- [Aim of the task] Leave the pictures out, and repeat exactly every line from the one with "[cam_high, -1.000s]" through the end of the data below.

• • •

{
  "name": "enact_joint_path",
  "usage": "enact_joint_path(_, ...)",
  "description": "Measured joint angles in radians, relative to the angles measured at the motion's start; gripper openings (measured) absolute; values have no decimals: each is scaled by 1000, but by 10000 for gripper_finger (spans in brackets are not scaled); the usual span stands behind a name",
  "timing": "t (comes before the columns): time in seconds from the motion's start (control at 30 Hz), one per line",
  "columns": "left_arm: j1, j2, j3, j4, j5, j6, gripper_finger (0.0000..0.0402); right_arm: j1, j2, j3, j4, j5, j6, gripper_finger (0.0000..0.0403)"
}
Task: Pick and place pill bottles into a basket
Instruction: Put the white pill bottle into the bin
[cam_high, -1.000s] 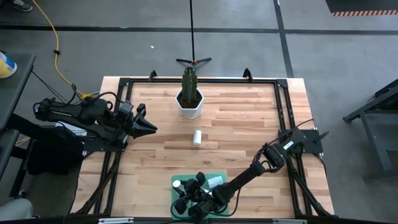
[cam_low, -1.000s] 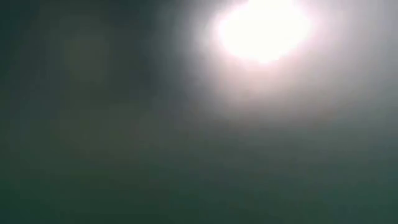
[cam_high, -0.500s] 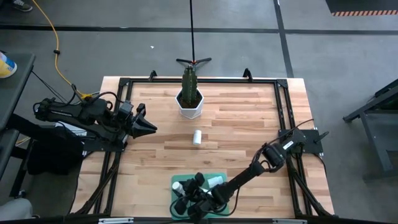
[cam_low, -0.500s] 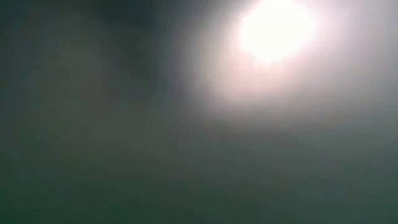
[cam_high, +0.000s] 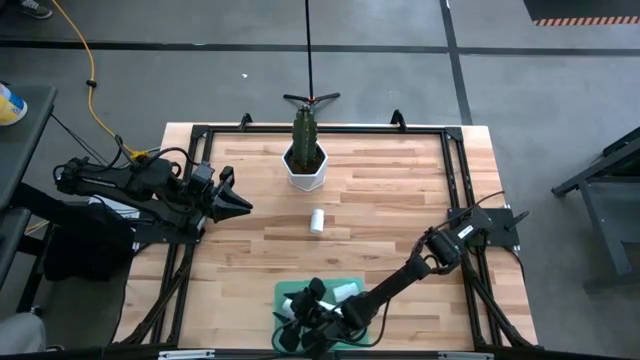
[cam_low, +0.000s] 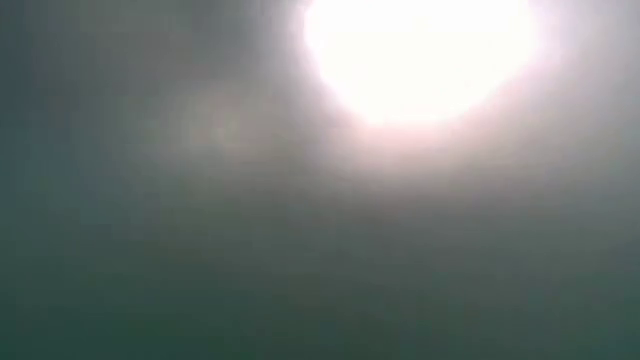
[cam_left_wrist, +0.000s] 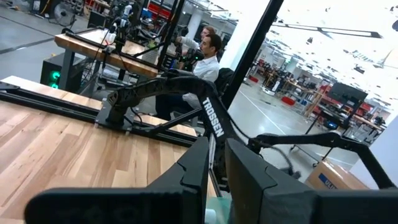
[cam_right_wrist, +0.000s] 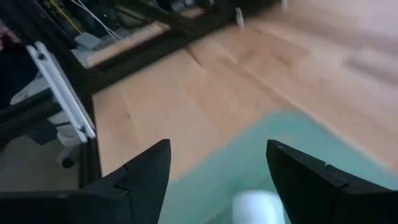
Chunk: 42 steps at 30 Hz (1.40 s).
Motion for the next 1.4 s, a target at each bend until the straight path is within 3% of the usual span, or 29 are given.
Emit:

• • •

- [Answer space]
[cam_high, -1.000s] 
[cam_low, -1.000s] 
[cam_high, -0.500s] 
[cam_low, -0.500s] 
[cam_high, +0.000s] 
[cam_low, +0.000s] 
[cam_left_wrist, +0.000s] 
[cam_right_wrist, +0.000s] 
Chunk: 42 steps at 30 Hz (1.40 s).
Motion for the next 1.4 s, a target at each bend until the straight path is within 3% of the usual span, or 29 are given.
Emit:

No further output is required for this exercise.